Task instructions ▸ Nothing should appear in the answer except the lines from the one containing "<point>235,131</point>" through the end of the records below, written out exactly.

Extracted records ▸
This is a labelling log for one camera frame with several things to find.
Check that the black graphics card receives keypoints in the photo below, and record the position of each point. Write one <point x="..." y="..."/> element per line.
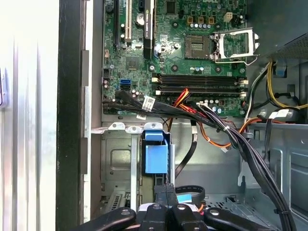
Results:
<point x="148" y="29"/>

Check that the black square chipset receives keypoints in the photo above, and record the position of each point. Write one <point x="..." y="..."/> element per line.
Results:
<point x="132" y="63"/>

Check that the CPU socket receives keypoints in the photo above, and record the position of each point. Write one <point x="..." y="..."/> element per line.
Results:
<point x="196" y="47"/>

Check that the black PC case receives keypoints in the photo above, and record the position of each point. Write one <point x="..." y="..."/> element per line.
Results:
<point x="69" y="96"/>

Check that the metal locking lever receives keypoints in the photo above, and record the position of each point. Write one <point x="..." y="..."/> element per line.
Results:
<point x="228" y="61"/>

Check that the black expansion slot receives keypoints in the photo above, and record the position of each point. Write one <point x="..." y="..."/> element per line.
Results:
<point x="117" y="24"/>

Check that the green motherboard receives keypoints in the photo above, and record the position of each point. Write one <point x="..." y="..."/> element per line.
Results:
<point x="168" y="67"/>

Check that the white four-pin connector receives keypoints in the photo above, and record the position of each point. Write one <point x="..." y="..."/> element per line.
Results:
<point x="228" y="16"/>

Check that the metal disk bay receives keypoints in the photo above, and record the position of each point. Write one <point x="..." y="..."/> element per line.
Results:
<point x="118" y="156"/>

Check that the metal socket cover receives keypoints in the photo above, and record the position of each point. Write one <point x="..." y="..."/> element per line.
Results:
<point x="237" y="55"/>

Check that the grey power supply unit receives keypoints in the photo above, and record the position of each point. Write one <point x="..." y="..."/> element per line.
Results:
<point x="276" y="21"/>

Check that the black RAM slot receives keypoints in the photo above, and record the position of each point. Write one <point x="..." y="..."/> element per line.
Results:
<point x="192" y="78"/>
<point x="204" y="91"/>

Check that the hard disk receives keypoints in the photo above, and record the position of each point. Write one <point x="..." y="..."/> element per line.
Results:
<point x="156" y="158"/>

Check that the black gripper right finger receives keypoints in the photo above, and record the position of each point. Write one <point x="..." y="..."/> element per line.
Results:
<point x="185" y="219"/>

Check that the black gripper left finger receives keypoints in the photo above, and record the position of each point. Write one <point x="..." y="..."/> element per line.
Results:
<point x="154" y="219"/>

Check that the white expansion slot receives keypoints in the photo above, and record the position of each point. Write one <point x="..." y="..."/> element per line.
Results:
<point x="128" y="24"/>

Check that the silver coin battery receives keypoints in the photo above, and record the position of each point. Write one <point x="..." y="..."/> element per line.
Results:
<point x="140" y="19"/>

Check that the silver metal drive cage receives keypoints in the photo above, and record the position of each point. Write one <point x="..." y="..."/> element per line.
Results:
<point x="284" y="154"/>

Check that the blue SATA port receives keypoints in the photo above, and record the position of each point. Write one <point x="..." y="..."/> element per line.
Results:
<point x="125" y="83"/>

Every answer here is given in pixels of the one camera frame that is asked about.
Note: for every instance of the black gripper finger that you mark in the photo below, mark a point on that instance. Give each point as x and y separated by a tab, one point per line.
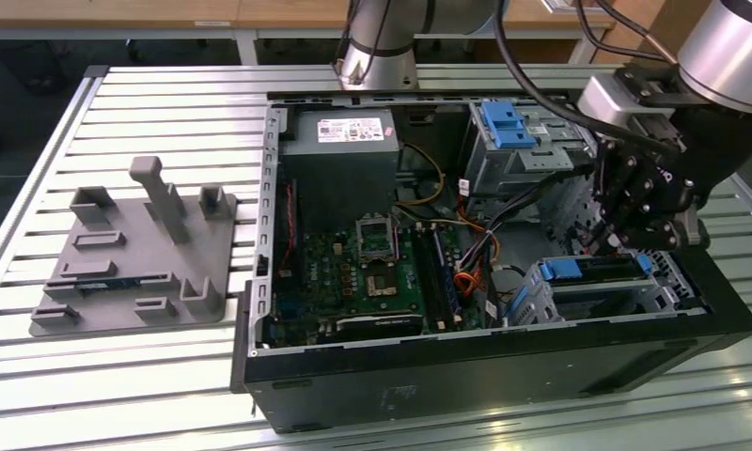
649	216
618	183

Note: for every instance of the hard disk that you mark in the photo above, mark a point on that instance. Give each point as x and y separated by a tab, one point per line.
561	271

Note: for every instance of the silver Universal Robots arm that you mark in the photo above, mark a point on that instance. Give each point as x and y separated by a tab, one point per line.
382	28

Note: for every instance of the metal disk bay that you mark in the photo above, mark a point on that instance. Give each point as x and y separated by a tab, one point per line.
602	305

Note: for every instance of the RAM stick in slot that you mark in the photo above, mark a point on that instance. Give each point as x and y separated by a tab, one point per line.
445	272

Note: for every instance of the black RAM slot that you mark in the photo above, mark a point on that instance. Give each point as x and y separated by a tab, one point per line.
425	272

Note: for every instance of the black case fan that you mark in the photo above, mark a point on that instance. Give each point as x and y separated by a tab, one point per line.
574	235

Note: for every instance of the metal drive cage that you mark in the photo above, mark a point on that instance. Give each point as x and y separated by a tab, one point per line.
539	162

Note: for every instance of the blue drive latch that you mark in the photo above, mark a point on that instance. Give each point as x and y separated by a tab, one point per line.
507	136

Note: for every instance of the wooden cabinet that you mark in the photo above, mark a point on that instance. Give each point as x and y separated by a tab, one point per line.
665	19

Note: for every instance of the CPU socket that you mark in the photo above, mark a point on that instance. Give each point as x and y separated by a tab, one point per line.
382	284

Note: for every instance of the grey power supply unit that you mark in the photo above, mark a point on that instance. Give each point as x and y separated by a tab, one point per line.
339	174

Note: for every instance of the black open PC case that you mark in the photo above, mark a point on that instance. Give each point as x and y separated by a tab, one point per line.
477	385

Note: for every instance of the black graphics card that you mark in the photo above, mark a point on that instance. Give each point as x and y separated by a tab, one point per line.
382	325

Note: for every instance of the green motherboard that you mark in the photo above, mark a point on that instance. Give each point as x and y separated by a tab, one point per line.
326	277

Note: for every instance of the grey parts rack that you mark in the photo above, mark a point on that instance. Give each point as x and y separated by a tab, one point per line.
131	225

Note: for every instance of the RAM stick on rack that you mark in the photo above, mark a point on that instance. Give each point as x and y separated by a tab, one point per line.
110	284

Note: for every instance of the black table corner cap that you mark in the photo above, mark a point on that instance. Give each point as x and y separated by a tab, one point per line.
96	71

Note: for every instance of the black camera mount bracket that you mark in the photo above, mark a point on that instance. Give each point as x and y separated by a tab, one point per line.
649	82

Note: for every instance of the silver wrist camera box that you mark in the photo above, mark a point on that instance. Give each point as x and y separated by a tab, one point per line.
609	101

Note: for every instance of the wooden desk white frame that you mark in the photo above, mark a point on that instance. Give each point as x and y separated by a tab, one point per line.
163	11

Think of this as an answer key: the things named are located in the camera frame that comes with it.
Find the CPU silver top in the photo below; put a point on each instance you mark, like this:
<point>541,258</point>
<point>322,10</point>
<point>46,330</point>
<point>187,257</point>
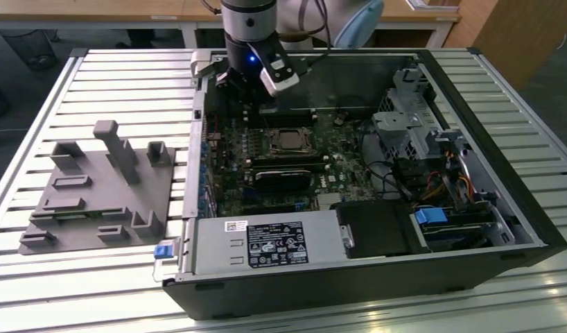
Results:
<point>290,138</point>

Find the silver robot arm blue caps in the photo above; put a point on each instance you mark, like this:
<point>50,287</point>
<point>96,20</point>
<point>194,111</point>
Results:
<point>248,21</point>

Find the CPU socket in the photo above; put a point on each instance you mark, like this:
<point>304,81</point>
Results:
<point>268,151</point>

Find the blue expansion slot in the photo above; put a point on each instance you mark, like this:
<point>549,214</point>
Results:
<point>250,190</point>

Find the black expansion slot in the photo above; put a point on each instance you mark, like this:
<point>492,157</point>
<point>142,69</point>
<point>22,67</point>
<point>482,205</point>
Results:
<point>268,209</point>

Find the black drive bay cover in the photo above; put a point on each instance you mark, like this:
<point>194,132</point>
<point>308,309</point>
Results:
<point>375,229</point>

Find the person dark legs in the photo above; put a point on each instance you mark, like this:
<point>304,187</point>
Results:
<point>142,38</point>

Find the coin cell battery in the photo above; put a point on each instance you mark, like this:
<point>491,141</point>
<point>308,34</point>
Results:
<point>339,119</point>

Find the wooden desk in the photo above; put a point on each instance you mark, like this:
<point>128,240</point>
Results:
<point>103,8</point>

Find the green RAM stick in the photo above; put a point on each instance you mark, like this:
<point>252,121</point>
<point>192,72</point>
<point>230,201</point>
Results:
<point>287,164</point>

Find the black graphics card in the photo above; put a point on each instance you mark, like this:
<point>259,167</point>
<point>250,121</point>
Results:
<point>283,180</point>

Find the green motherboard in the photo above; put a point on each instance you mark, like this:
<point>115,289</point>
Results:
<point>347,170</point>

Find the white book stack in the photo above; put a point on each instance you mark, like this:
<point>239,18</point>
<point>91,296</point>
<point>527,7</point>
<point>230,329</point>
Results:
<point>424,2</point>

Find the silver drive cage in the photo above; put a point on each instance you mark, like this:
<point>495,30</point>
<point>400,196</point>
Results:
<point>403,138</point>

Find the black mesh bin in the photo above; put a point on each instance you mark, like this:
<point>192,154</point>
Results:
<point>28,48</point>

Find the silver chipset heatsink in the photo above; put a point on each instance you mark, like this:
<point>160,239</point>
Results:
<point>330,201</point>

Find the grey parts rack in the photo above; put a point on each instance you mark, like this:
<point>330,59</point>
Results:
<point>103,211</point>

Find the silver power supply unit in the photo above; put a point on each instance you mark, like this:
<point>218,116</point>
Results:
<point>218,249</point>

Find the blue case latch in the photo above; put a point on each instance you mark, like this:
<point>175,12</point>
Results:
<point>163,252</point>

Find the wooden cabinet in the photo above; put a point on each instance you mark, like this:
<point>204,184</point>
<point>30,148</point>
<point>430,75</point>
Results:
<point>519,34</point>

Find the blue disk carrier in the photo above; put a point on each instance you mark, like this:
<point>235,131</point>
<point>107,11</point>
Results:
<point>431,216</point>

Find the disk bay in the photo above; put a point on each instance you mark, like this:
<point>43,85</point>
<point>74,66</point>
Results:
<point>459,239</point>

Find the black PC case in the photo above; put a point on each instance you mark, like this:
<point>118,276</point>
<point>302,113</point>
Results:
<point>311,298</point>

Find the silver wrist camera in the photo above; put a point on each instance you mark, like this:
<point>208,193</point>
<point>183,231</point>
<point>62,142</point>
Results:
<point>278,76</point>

Your response ▸
<point>235,131</point>
<point>107,11</point>
Results:
<point>431,216</point>

Find the disk bay in the photo above; put a point on each instance you mark, like this:
<point>43,85</point>
<point>74,66</point>
Results:
<point>459,239</point>

Find the black PC case in the photo above; put a point on each instance you mark, like this:
<point>118,276</point>
<point>302,113</point>
Results:
<point>311,298</point>

Find the silver wrist camera in the photo above; put a point on each instance you mark, like this:
<point>208,193</point>
<point>183,231</point>
<point>62,142</point>
Results:
<point>278,76</point>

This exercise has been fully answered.